**Problem details**
The answer is to be the full listing, unchanged in every line.

**Data excerpt**
····················

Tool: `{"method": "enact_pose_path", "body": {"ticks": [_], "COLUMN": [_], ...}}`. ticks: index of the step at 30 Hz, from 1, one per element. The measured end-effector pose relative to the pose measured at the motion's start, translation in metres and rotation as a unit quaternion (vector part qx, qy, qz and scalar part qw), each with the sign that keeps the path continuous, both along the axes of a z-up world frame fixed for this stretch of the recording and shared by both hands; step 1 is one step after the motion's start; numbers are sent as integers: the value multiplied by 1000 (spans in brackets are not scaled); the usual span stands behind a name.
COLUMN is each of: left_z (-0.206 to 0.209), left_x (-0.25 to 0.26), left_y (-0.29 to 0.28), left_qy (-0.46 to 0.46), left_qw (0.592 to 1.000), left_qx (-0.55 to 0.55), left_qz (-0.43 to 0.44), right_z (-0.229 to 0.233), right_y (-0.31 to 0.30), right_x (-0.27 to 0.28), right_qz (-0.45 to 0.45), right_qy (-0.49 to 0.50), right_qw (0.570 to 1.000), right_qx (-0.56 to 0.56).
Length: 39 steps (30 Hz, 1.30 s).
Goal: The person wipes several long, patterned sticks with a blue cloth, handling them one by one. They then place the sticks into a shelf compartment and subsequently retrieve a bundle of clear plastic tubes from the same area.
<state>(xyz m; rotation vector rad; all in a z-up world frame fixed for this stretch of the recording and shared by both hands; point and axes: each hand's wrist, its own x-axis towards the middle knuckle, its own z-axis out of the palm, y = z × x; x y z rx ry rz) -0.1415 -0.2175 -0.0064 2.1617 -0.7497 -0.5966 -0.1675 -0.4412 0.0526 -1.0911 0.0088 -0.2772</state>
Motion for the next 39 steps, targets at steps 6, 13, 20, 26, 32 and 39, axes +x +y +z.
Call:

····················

**Response to this task**
Tool: `{"method": "enact_pose_path", "body": {"ticks": [_], "COLUMN": [_], ...}}`. ticks: index of the step at 30 Hz, from 1, one per element. The measured end-effector pose relative to the pose measured at the motion's start, translation in metres and rotation as a unit quaternion (vector part qx, qy, qz and scalar part qw), each with the sign that keeps the path continuous, both along the axes of a z-up world frame fixed for this stretch of the recording and shared by both hands; step 1 is one step after the motion's start; numbers are sent as integers: the value multiplied by 1000 (spans in brackets are not scaled); the usual span stands behind a name.
COLUMN is each of: left_z (-0.206 to 0.209), left_x (-0.25 to 0.26), left_y (-0.29 to 0.28), left_qy (-0.46 to 0.46), left_qw (0.592 to 1.000), left_qx (-0.55 to 0.55), left_qz (-0.43 to 0.44), right_z (-0.229 to 0.233), right_y (-0.31 to 0.30), right_x (-0.27 to 0.28), right_qz (-0.45 to 0.45), right_qy (-0.49 to 0.50), right_qw (0.570 to 1.000), right_qx (-0.56 to 0.56).
Length: 39 steps (30 Hz, 1.30 s).
Goal: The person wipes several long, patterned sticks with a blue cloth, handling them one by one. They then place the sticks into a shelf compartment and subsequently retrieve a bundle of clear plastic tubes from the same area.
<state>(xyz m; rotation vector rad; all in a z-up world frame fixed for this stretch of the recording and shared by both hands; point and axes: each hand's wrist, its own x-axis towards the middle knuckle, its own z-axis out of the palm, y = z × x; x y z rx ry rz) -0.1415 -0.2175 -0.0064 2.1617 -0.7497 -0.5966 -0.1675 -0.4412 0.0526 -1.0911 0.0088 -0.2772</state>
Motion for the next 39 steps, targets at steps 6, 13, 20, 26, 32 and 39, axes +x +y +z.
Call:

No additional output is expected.